--- WHAT THE EXERCISE ASKS ---
Pictures stay out of the copy. Repeat exactly the lines from the first entry below through the line that contains "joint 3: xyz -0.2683", and nothing beyond.
--- RECORDED INFORMATION ---
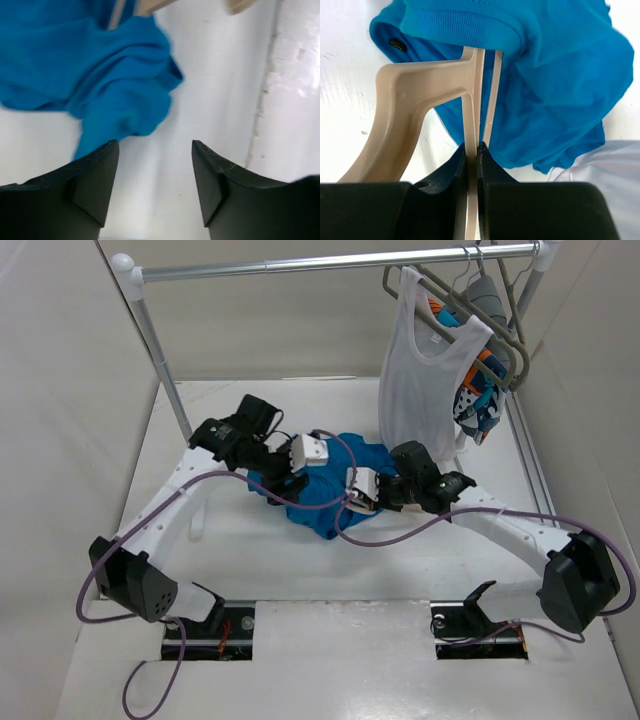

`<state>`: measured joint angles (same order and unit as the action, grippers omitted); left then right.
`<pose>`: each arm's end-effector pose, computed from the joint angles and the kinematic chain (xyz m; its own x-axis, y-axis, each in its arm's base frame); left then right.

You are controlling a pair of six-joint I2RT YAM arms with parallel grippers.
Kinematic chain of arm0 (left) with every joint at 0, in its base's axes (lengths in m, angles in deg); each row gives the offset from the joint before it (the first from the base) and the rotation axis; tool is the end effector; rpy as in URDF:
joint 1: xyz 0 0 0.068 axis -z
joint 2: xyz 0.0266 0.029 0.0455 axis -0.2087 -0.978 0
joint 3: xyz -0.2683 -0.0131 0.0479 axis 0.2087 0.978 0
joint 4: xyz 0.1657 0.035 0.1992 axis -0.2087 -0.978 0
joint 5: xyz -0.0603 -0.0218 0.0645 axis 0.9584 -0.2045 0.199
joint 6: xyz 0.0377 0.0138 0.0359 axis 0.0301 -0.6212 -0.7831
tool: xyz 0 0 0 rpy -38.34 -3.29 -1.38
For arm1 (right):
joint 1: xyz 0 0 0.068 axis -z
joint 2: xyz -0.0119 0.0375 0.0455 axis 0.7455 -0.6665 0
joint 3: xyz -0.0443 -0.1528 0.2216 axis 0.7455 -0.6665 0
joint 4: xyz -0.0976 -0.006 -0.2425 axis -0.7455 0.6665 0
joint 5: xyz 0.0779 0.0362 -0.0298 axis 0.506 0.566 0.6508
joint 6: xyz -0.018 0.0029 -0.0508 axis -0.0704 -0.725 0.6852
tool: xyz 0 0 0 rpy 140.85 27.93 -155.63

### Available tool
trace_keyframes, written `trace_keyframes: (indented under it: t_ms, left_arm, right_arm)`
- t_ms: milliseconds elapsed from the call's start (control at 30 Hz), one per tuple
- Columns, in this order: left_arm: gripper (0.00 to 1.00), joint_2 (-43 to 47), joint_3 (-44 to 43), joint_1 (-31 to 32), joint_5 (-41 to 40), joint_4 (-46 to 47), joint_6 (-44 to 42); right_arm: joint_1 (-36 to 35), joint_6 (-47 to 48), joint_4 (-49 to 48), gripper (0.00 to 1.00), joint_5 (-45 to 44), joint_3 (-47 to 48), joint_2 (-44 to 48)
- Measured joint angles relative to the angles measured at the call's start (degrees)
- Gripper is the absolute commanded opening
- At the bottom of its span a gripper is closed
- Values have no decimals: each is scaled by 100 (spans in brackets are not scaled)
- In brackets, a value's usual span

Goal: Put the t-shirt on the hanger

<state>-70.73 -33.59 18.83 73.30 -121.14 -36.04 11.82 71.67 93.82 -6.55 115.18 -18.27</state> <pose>0.2290 -0.1614 0.3539 0.0581 0.6779 -0.7328 0.9955 0.0155 0.0932 0.2160 0.1734 0.2512 0.1677 -0.7545 -0.6345 -0.9278 0.0968 -0.3602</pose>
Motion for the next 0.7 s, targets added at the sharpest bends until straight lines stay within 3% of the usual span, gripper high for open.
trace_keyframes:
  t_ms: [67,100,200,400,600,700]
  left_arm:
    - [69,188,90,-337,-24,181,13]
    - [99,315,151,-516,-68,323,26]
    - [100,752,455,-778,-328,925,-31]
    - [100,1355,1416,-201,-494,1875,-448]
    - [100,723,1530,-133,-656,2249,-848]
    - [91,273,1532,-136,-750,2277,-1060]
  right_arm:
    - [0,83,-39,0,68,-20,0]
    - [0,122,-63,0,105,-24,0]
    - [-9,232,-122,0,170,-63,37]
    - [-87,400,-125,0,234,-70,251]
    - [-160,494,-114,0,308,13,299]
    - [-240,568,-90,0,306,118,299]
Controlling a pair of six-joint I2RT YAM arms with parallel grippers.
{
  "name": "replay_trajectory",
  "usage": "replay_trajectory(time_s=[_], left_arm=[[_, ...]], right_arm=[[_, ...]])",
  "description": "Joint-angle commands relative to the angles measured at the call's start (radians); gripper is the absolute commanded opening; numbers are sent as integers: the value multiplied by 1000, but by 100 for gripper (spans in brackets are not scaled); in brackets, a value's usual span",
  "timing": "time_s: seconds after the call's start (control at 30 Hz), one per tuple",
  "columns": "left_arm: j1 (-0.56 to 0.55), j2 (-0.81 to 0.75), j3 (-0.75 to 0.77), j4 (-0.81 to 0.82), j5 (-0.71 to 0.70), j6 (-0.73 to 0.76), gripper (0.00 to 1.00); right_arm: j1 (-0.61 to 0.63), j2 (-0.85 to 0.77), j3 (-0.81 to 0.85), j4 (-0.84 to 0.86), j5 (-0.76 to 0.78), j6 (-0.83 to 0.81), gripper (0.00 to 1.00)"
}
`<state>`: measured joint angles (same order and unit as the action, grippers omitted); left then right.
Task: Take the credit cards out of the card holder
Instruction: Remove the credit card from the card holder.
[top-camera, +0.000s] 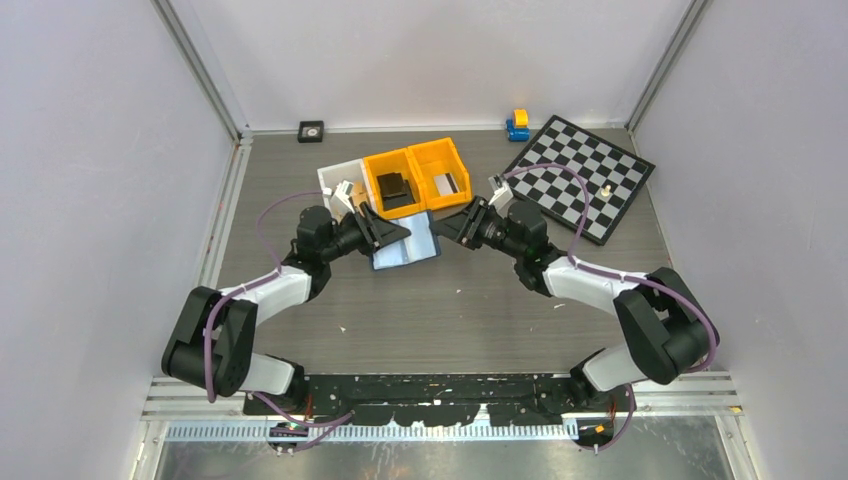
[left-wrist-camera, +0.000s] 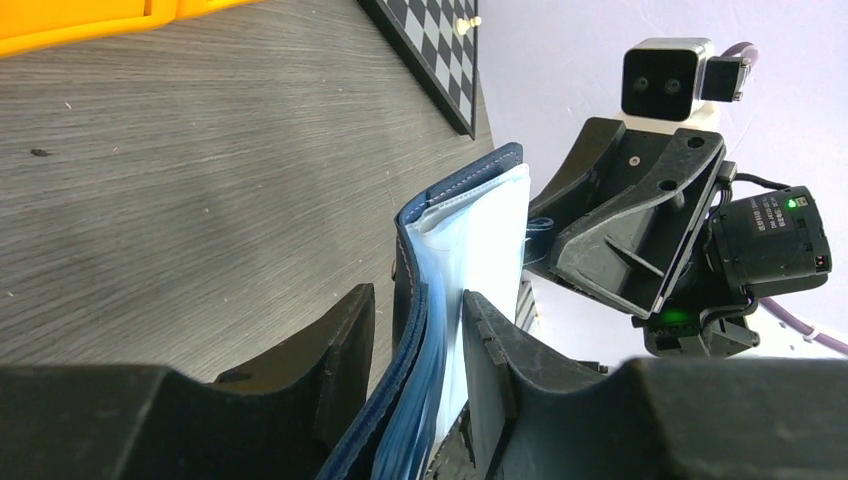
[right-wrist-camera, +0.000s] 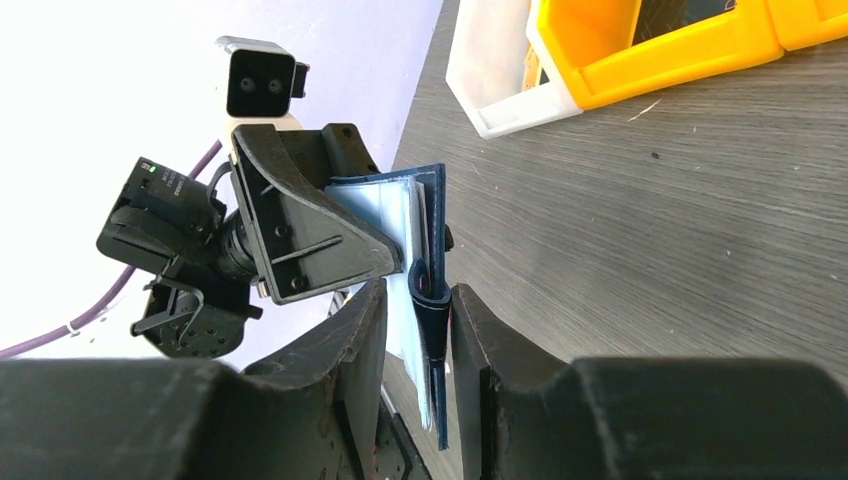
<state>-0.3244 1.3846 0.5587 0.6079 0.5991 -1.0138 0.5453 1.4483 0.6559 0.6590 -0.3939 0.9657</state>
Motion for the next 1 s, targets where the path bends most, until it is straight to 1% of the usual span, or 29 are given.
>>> replay_trajectory(time_s=[0.0, 0.13, 0.23, 0.4, 0.5, 0.6, 0.63, 0.67, 0.73, 0.8, 0.83, 0.87, 0.93, 0.97], left_arm=[[14, -39, 18, 53, 25, -11, 9], [21, -42, 9, 95, 39, -33, 3], [21, -39, 9, 122, 54, -47, 2], [22, -33, 7, 159, 71, -71, 1], [23, -32, 6, 165, 74, -77, 1], [27, -33, 5, 162, 73, -75, 1], [29, -32, 8, 149, 69, -71, 3], [31, -35, 10, 122, 61, -64, 10], [34, -47, 26, 9, 25, -24, 29], [30, -73, 65, -188, -47, 68, 49], [22, -83, 80, -263, -86, 105, 56], [12, -88, 91, -304, -115, 129, 62], [-9, -90, 98, -315, -132, 142, 70], [-18, -89, 100, -314, -136, 144, 76]], right_arm=[[-5, 11, 3, 88, -26, 24, 33], [-5, 19, 11, 87, -40, 27, 31], [-6, 27, 21, 72, -45, 25, 30], [-5, 42, 42, 36, -53, 10, 27], [-5, 45, 43, 38, -60, 11, 14], [-6, 46, 45, 50, -74, 14, 3], [-6, 45, 45, 55, -79, 19, 1], [-6, 41, 44, 58, -81, 18, 1], [-5, 25, 40, 49, -66, 6, 1], [-5, 6, 35, 21, -47, -15, 0], [-5, -3, 37, 11, -43, -22, 1], [-3, -7, 37, 8, -40, -25, 0], [4, -11, 35, 5, -30, -34, 1], [10, -14, 34, 1, -21, -39, 0]])
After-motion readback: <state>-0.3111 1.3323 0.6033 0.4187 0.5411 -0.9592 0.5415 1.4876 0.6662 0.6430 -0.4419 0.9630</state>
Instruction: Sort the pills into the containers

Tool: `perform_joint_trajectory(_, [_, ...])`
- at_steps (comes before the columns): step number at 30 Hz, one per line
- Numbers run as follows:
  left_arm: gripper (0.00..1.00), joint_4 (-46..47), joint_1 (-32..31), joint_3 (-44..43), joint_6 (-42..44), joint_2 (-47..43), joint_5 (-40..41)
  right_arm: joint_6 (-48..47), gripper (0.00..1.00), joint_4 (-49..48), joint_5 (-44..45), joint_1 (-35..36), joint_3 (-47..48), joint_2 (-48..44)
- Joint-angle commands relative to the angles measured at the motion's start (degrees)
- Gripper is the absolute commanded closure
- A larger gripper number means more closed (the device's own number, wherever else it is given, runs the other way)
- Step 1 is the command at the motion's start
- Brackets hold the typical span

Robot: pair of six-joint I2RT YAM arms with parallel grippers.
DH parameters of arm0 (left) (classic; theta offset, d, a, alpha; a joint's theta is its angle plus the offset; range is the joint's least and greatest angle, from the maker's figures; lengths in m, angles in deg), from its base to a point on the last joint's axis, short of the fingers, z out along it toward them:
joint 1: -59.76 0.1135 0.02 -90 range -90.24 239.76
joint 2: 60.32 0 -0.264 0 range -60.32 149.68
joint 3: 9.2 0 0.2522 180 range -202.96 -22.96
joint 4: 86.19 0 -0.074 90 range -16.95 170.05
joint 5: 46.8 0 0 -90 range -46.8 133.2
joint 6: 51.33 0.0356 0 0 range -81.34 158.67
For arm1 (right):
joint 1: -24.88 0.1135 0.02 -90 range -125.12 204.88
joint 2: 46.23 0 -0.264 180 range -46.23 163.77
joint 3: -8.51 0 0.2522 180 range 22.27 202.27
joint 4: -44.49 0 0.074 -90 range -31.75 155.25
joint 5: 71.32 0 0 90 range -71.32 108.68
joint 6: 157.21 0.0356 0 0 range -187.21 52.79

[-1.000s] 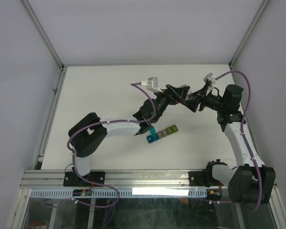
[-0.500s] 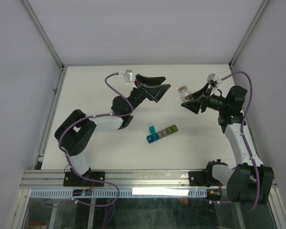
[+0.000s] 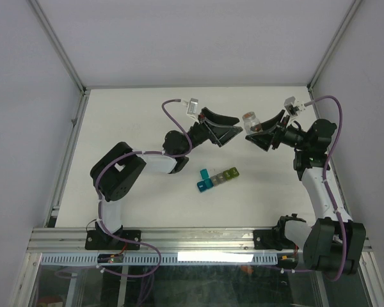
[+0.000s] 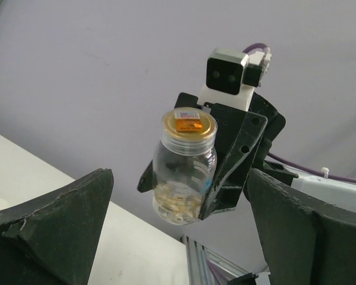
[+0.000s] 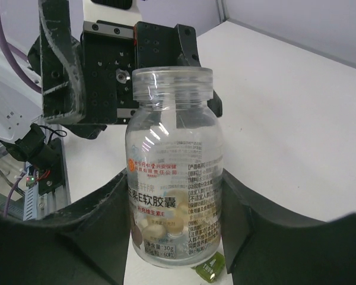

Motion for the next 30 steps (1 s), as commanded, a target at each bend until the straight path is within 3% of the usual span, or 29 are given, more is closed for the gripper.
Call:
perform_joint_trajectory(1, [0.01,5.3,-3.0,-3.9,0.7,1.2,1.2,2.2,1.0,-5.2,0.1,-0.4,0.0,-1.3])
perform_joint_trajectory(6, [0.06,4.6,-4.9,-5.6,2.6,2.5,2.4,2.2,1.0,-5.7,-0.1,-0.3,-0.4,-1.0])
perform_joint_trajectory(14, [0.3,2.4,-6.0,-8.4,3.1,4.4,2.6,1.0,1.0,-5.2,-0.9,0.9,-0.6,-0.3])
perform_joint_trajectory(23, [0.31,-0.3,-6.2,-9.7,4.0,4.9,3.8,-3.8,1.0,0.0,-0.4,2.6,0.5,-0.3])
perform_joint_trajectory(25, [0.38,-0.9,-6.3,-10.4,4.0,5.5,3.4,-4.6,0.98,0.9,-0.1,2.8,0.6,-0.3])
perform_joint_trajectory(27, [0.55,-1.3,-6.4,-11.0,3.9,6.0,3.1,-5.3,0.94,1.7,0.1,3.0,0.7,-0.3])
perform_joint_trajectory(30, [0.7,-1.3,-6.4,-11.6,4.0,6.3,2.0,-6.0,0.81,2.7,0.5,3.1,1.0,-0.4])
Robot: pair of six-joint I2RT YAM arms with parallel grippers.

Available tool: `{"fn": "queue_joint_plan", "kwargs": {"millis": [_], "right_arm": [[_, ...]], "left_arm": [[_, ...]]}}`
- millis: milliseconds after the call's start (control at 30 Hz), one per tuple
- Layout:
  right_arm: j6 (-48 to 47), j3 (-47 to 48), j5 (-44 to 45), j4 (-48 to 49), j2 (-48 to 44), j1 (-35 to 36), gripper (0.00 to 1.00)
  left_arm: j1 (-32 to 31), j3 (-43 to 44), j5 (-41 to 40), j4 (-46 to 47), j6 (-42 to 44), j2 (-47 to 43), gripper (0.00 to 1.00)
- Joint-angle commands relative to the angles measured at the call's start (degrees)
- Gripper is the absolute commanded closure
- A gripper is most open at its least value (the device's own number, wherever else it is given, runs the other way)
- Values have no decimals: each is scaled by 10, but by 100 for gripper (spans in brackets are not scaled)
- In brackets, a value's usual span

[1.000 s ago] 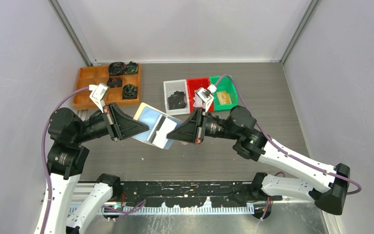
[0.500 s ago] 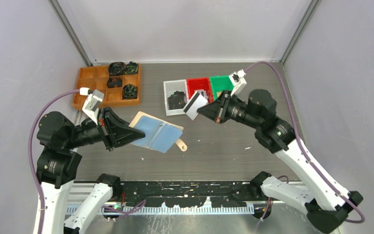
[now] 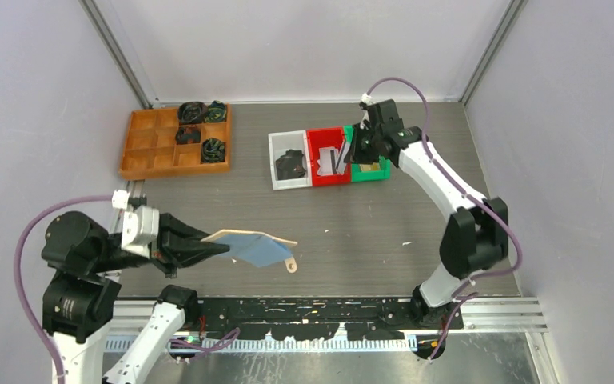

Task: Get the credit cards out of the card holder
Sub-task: Place the credit card in the storage box.

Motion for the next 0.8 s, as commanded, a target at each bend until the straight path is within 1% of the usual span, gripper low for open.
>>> {"fn": "queue_joint_plan", "kwargs": {"millis": [0, 100, 233, 400, 467, 567, 700, 733, 767], "right_arm": [[-66, 118, 9, -32, 80, -4, 99], [-79, 172, 4, -55, 136, -6, 99], [-82, 211, -1, -61, 179, -8, 99], [-92, 258, -3, -74, 217, -12, 99], [-94, 279, -7, -85, 235, -12, 99], [-95, 305, -26, -94, 263, -12, 99], [-85, 323, -77, -99, 289, -12, 99], [-81, 321, -87, -98, 294, -11, 98], [-76, 320, -89, -97, 298, -11, 94]], "left_arm": [[1, -2, -6, -14, 183, -26, 100], [1, -14, -23, -25, 266, -44, 99], [1, -31, -47, -23, 321, -59, 99], [1, -46, -50, -24, 344, -68, 99], [1, -55, -54, -18, 362, -75, 97], [1, -72, -66, 10, 364, -89, 95], [1, -82, -67, 50, 345, -98, 94], [1, -89, -67, 69, 335, -101, 92], [1, -98, -67, 87, 330, -106, 91]]}}
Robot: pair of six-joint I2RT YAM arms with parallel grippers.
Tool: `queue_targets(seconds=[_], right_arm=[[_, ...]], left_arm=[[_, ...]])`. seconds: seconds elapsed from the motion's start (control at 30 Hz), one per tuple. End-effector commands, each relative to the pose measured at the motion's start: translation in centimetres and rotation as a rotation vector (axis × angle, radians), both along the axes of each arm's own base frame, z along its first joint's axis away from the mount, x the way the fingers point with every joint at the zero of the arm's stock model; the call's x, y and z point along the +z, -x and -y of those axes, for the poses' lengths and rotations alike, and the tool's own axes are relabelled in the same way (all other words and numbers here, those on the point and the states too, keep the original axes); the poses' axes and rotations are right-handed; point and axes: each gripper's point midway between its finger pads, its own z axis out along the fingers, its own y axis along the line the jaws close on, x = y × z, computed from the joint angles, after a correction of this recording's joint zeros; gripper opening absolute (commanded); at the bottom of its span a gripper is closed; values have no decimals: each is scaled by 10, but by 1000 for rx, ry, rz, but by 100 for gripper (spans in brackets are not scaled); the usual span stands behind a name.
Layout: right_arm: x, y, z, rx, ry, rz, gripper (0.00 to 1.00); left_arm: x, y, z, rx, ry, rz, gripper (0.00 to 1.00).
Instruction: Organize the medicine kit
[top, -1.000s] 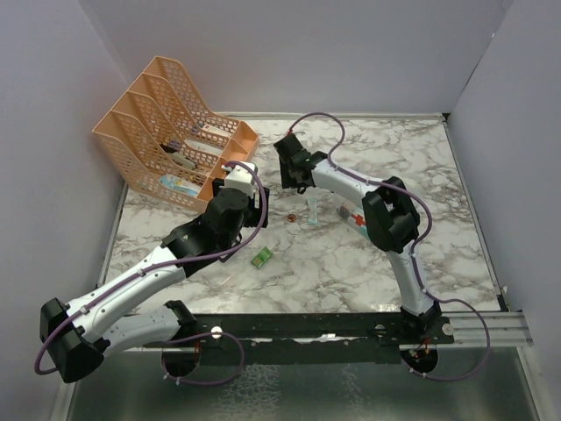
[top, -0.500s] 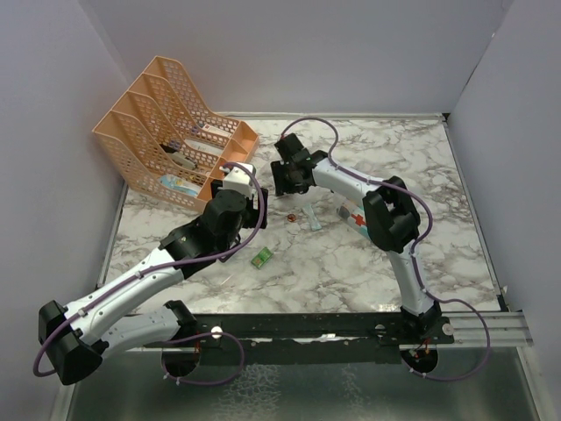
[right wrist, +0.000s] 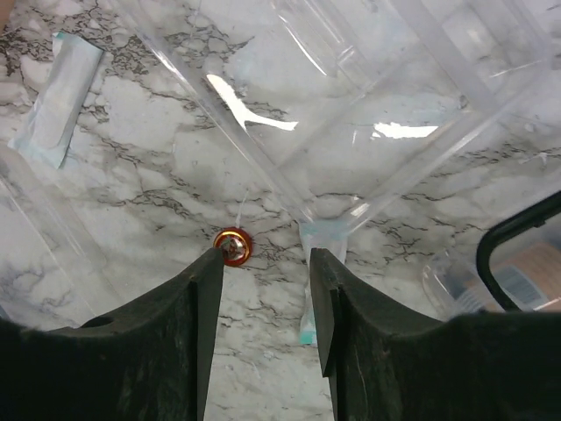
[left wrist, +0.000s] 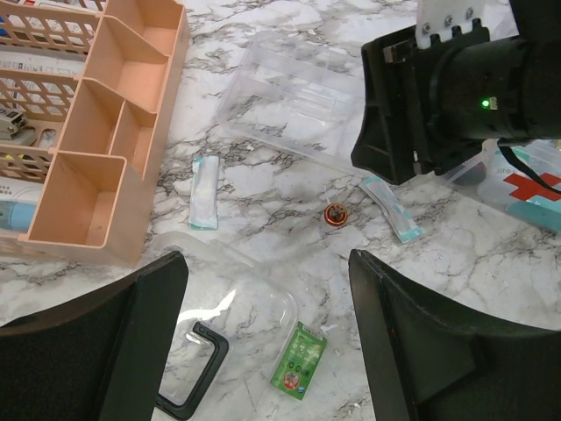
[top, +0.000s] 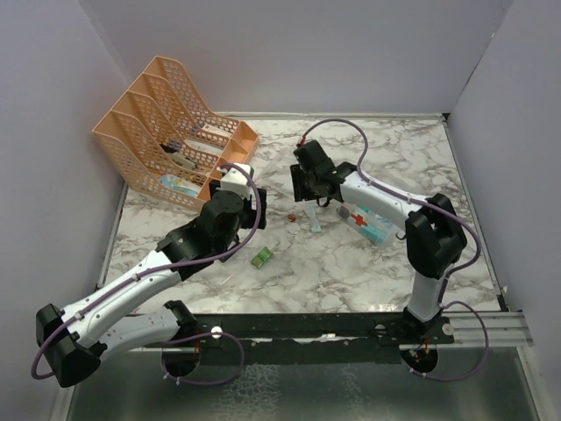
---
--- TASK RESPONSE ---
`<state>`: measured joint angles (same order and unit as the action, grippers omitted); left then right.
`<pose>`: each arm's end-effector pose, computed from the joint angles and the kinematic chain (xyz m; its own x-axis, y-axis, each in its arm's base frame); left then right.

You are controlling a pair of six-joint I2RT YAM arms with parallel grippers.
Kinematic chain of arm0 (left) with every joint at 0, in its base's axes (lengths in m, angles in deg); each row gives the offset from the joint before it (the first from the base) and the rotation axis; tool is the end effector; rpy as in URDF:
joint 1: xyz 0 0 0.068 axis -z
joint 2: xyz 0.0266 0.029 0.0455 axis -0.2087 -0.978 0
joint 3: xyz -0.2683 -0.0131 0.0479 axis 0.2087 0.978 0

No part of the exercise is left unanswered.